Rientrando Riçard mi mostra quello che sembra un piccolo accampamento creato su un’isola circondata dal torrente. Ci abita un uomo che negli anni ha costruito un riparo per sé e vari punti di osservazione, prevalentemente con sassi e legno, aggiungendo infine parecchie bandiere degli Stati Uniti. Poco più avanti vediamo in alto sulla sinistra una piccola apertura con un arco a tutto sesto, dalla quale si accede all’interno della montagna. Qui la chiamano la Porta della Regina, perché è là dentro che veniva nascosta la regina in caso di attacco a questa regione. Naturalmente all’interno ci sono stanze e corridoi scavati nella roccia a partire da una grotta preesistente. Per chi conosce Tolkien, basta pensare alla porta di Durin a Erebor.
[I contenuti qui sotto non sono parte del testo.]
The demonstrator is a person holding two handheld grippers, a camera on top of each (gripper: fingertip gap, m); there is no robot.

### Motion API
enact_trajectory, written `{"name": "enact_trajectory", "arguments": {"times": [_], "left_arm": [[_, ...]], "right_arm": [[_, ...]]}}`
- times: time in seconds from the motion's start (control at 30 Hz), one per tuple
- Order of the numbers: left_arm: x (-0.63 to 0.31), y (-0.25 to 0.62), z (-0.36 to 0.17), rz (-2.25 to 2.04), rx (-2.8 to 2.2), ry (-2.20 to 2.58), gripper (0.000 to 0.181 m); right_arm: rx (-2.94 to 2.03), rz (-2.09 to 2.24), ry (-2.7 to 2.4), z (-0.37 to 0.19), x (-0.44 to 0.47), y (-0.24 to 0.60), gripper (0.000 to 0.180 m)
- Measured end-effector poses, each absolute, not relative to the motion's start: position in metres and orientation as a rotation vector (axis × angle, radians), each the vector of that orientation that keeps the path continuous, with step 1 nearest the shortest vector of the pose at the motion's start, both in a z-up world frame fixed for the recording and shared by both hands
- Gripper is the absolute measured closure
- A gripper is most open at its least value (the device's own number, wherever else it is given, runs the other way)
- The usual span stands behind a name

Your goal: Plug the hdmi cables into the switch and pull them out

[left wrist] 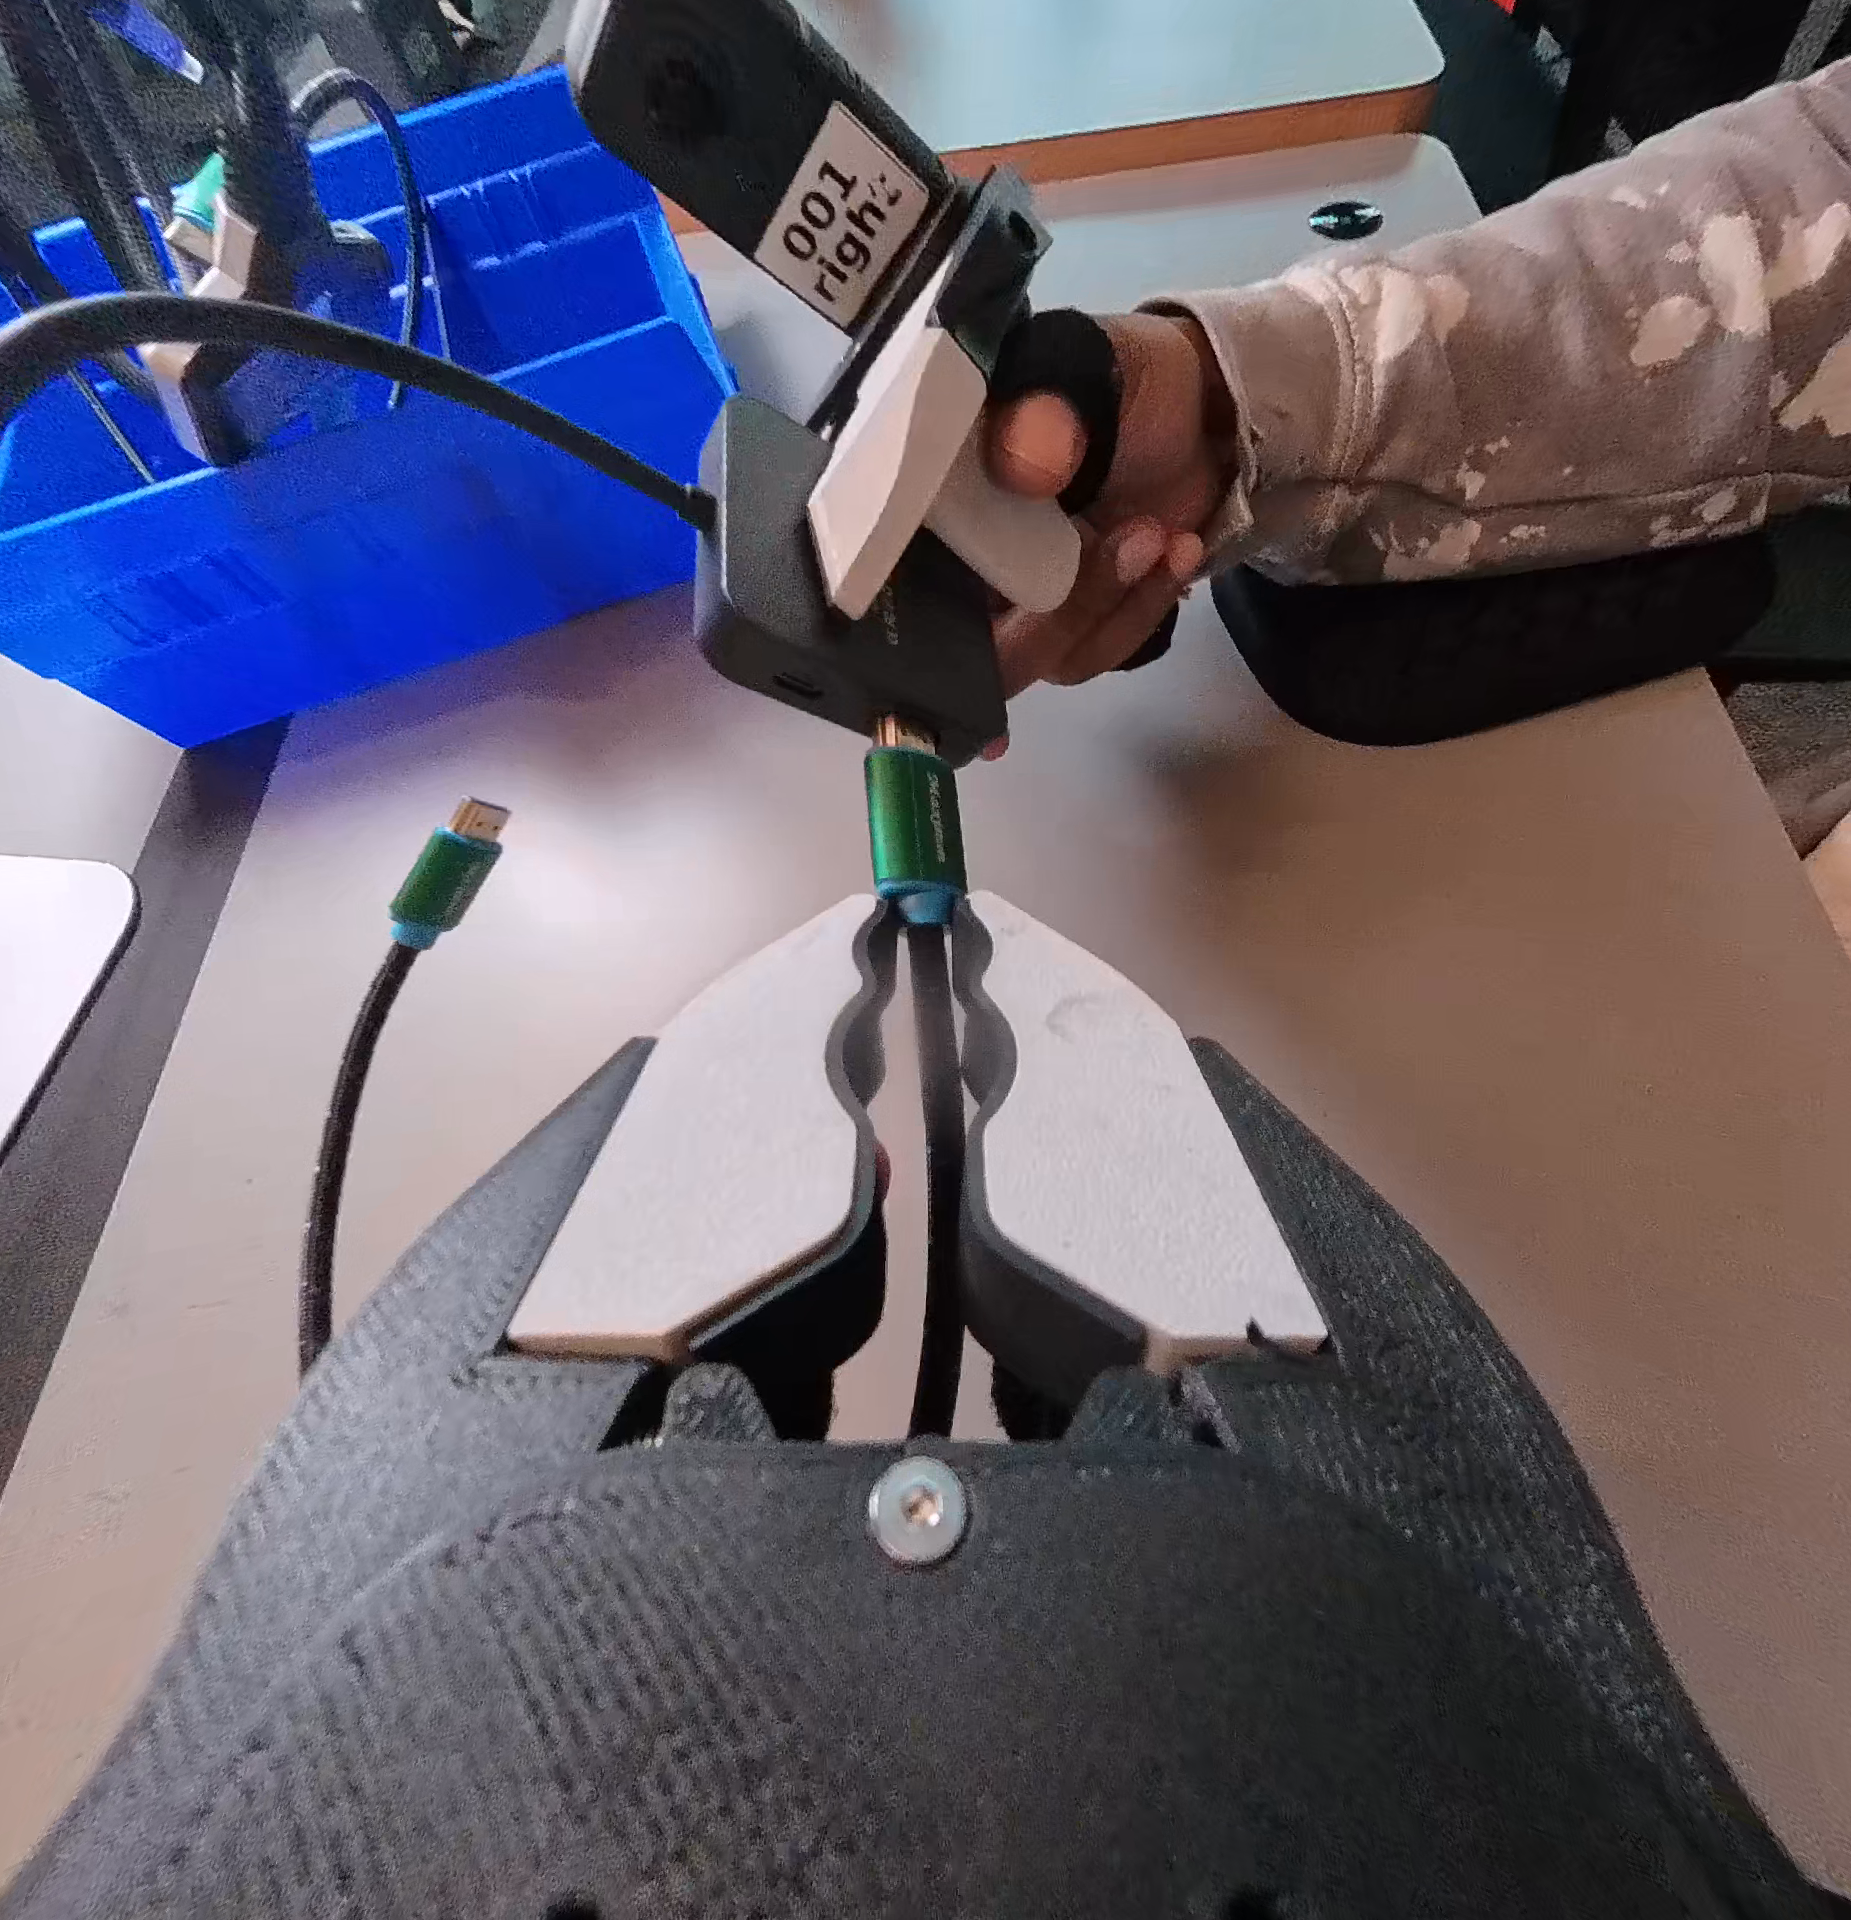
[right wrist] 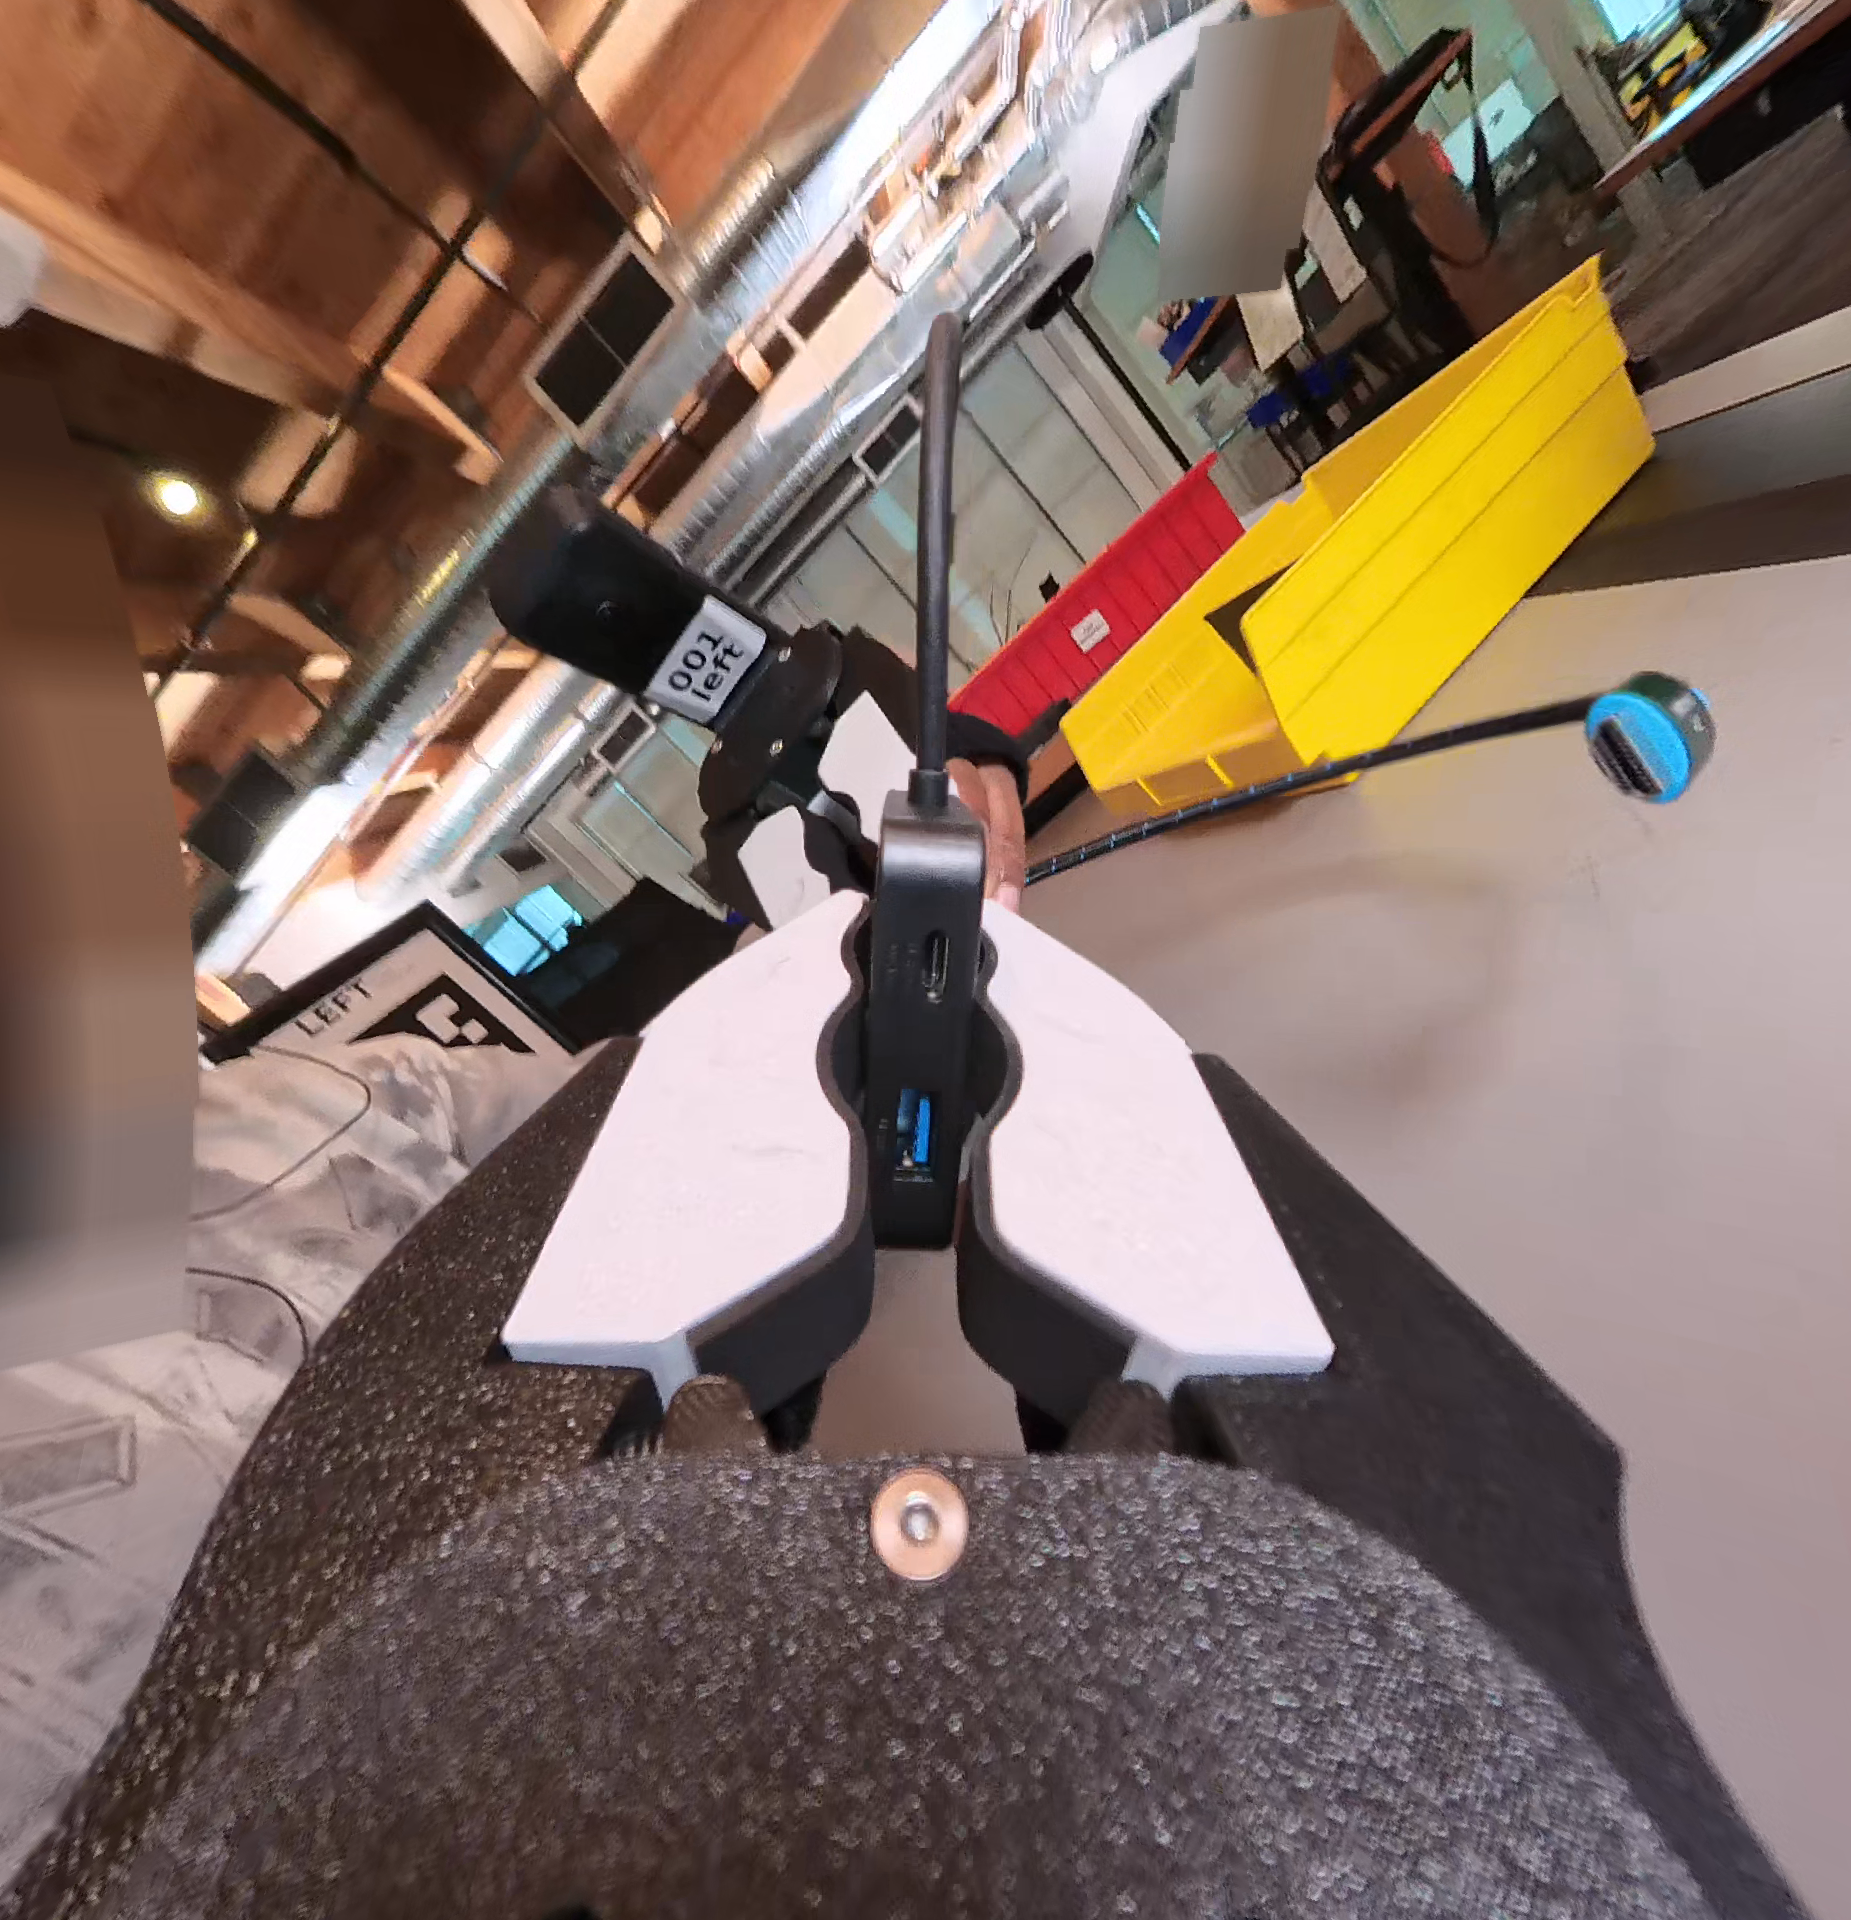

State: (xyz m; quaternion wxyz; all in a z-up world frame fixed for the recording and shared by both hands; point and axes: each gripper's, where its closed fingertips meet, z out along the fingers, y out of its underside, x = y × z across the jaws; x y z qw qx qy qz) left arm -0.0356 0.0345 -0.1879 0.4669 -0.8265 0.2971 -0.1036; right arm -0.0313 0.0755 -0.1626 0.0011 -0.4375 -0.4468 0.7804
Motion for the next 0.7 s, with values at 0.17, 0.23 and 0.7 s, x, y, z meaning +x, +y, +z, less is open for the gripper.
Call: {"name": "enact_trajectory", "arguments": {"times": [0.17, 0.23, 0.7], "left_arm": [[-0.037, 0.038, -0.186, -0.225, -2.009, 0.719, 0.17], [-0.036, 0.034, -0.188, -0.218, -2.021, 0.763, 0.17], [-0.041, 0.042, -0.185, -0.202, -2.008, 0.676, 0.17]], "right_arm": [[-1.417, 2.481, -1.32, -0.162, -0.034, 0.079, 0.166], [-1.424, 2.462, -1.389, -0.165, -0.033, 0.074, 0.166], [-1.477, 2.393, -1.154, -0.16, -0.043, 0.082, 0.165]]}}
Uscendo dalla valle si passa accanto ad un lungo muro sormontato dal filo spinato, e la mia guida mi spiega che serve per evitare intrusioni nella zona di una chiesa ortodossa. In pratica questa antica chiesa cattolica è stata convertita a chiesa ortodossa prima della guerra, in modo da giustificare l’occupazione serba.
Davanti all’ufficio turistico ci aspetta Mentor, un amico di Riçard che fa la guida escursionistica e che ci saluta rapidamente perché tanto ci rivedremo stasera al bar Dio.
Finito il giro esplorativo, andiamo a pranzare con pane e cebapa, la versione locale del čevapčići che ho mangiato a Sarajevo.

14:20

Torniamo a casa e troviamo la famiglia riunita, manca solo il fratello di Riçard che abita a Prishtina e oggi siamo in dieci. Imparo una marea di parole chiedendo aiuto a destra e a manca, ormai riesco a mettere insieme qualche frase semplice anche senza traduttore. Alest continua a ripetere floke kaçurrela perché ho un sacco di capelli che secondo lui sono da tagliare. Col freddo che farà nei prossimi mesi non ci penso neanche perché fa freddo, është e ftohtë.
Passa così tutto il pomeriggio finché non arriva l’ora di uscire per tornare al bar Dio e incontrare Mentor, Sara, Eduard e Valentina. I primi due sono una coppia che si è conosciuta lavorando qui nella base militare italiana come interpreti e parlano un perfetto italiano. Valentina invece è la moglie di Edi, il piastrellista che ho incontrato ieri.
Durante le conversazioni in albanese cerco di capire qualche parola che conosco già e nel frattempo sorrido e annuisco. Sono così convincente che a un certo punto mi chiedono se sto capendo. “Neanche una parola.”
Parlo anche con Mentor e Sara, in italiano. Avendo vissuto a Firenze per un corso di formazione e lavorando a distanza con colleghi italiani, hanno qualche scelta lessicale toscana, ma non l’inflessione fiorentina. Ora Sara prepara le buste paga per varie aziende italiane. Mentor invece è appassionato di escursioni in montagna e va spesso sui monti del Kosovo e dei paesi limitrofi. Con il suo gruppo di amici montanari si lancia ogni volta in imprese più difficili e non vuole mai che Sara vada con lui. Lei vorrebbe e gli ha chiesto più volte di seguirlo, ma lui ogni volta non vuole. “Cambiamo argomento, vi piace il mare?”
È una bella serata, ci salutiamo e gli faccio scrivere una dedica sul cartoncino della birra Peja, che è abbastanza leggero da poter stare nello zaino senza problemi.
Dopo aver salutato tutti andiamo al bar Vanilla con Edi e qualche altro amico per raggiungere il numero minimo di caffè quotidiani.
Torno a casa, dove sono rimasti solo Martin e il televisore, e scrivo un po’ prima di dormire.